Trying to Get Close to “Arabella”

Still frustrated in my efforts to reconcile with Arabella, I decided to go beyond my skimpy prep and explore a few of the early complete “live” recordings, figuring that they would at least take me closer to the work in terms of easy cultural contact. First up was the 1942 Salzburg Festival performance, to which my attention was directed by my Viennese colleague and friend, Thomas Prochazka. It is automatically of interest inasmuch as the formidable husband/wife team of conductor Clemens Krauss and soprano Viorica Ursuleac, friends and artistic favorites of Strauss, had assumed their same responsibilities at the world premiere. That was nine years earlier, and for most sopranos the span from age 34 to age 43 does see some weighting or loosening (or both) in the voice. That it was a good voice, of dramatic soprano calibre, is clear, as a quick check of an exciting Leonora/Di Luna scene with Alexander Sved (auf Deutsch), “In questa Reggia” (ditto), and a couple of Lieder with Michael Rauchheisen confirm. I am familiar with her 1935 Ariadne, also under Krauss, from which I retain fond recollections of Helge Rosvaenge’s incomparable Bacchus and the inimitable Zerbinetta of Erna Berger, but a cloudy, reserved one of Ursuleac in the title role. Her 1944 Senta, opposite Hotter, shows the voice in ragged shape. In view of this last, she sounds better than I anticipated on the ’42 Arabella. Early on, her voice is for the most part steady and solid, with occasional nice pianissimi and a couple of descents into a chest voice that is rough, but at least there. In Act 2, though, the sustained line is becoming more approximate, and the shadings to piano are attempted by simply vacating support. Her part of the wonderful scene of mutual dedication with Mandryka is not very persuasive, lacking in the feel of giving herself over to him. She recovers somewhat in Act 3, and the final scene is good, with an impressively sustained upper range. Overall, the feel of her interpretation is of a mature grand opera soprano trying to squeeze down into the dress of a young woman with a lyrical, inward bent.
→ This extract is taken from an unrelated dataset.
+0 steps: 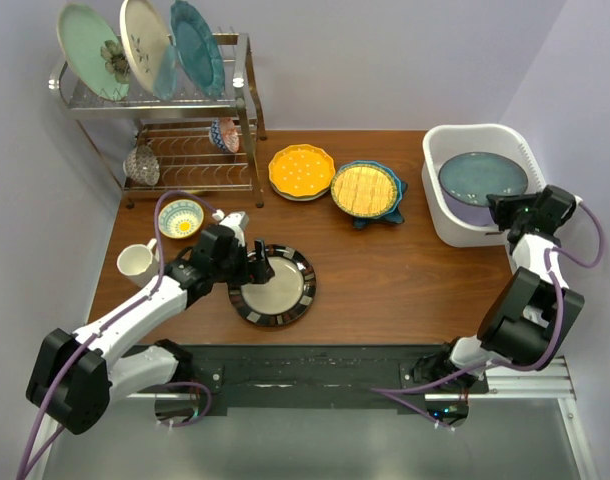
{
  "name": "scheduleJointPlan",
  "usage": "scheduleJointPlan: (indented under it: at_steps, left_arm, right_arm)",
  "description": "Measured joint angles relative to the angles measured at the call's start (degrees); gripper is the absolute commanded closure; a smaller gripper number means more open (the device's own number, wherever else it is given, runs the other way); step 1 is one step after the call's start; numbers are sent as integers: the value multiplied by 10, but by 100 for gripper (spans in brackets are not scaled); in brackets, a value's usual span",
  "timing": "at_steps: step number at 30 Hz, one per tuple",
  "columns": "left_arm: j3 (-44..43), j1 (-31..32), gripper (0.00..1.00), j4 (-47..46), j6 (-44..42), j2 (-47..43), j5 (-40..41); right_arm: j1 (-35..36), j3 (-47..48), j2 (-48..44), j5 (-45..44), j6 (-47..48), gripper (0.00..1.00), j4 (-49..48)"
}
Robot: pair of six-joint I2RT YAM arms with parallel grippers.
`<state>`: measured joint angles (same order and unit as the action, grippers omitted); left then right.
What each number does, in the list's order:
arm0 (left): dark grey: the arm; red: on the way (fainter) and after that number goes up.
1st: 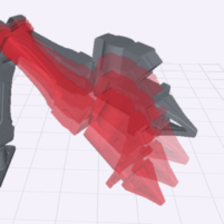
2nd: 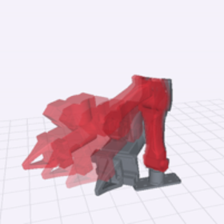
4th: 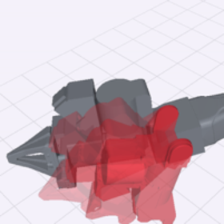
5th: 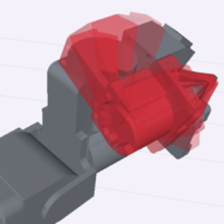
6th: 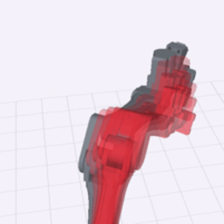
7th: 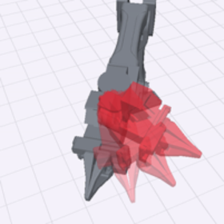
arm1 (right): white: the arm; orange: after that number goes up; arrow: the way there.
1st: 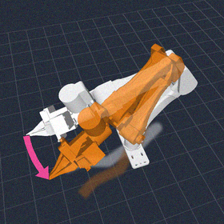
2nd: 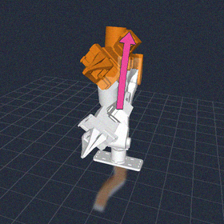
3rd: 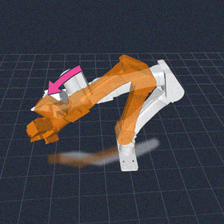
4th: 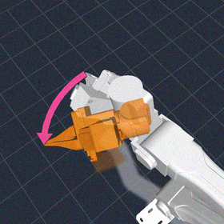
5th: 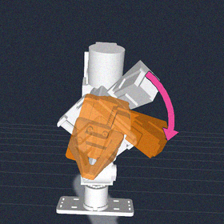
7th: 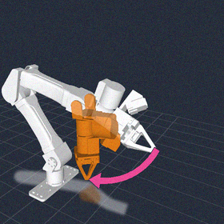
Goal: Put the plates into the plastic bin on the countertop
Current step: Place the plate in the plastic bin.
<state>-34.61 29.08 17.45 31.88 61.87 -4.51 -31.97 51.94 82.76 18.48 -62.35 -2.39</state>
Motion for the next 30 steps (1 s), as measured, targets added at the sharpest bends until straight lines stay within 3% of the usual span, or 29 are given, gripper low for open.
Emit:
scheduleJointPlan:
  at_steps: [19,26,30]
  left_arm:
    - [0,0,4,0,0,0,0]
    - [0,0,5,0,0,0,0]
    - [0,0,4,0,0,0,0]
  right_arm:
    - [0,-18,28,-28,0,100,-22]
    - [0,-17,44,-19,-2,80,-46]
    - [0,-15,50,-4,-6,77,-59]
Hans Reinmar was a fine baritone in the light-heavyweight class, whose ample, warm-timbered voice was well suited to many Verdi roles and to, e. g., Wagner’s Wolfram and Amfortas. He sings through Mandryka with strength and without any any necessity to compromise with the top. He puts no individual stamp on the role, and as is so often the case, his rendering of the Act 2 finale devolves into shouting. But with that exception, his singing is always pleasurable and unstrained. The Zdenka is Trude Eipperle, who in Act 1 infuses the light articulations with enjoyable nuance and sings her high line in the duet with attractive tone, though she transposes the second, longer-held, of her two high Cs. Her voice, at least as it comes through on the wartime recording, seems to grow wispier as the evening moves along. Theo (not Josef) Hermann is a personable Waldner, and Luise Willer a practiced Adelaide, with the caveat that she is neither a deep mezzo nor a contralto. Horst Taubmann is a fresh, ardent Matteo, and we are vouchsafed a bit of lagniappe in the Elemer of Franz Völker, who brings to it the voice of a leading Jugendlich Heldentenor, and a good sense of character as well. The sonics of this performance are fair for the time, about equivalent to all but the best of Met broadcasts from the late ’30s or early ’40s, but on my source the sound seems to throttle back about halfway through, though not enough to disguise the swing and sweep of Krauss’s reading, which fully support his reputation as a great Strauss conductor. The detail and transparency of the lighter passages we have to take largely on faith, but at moments they come through. Several brief cuts are made.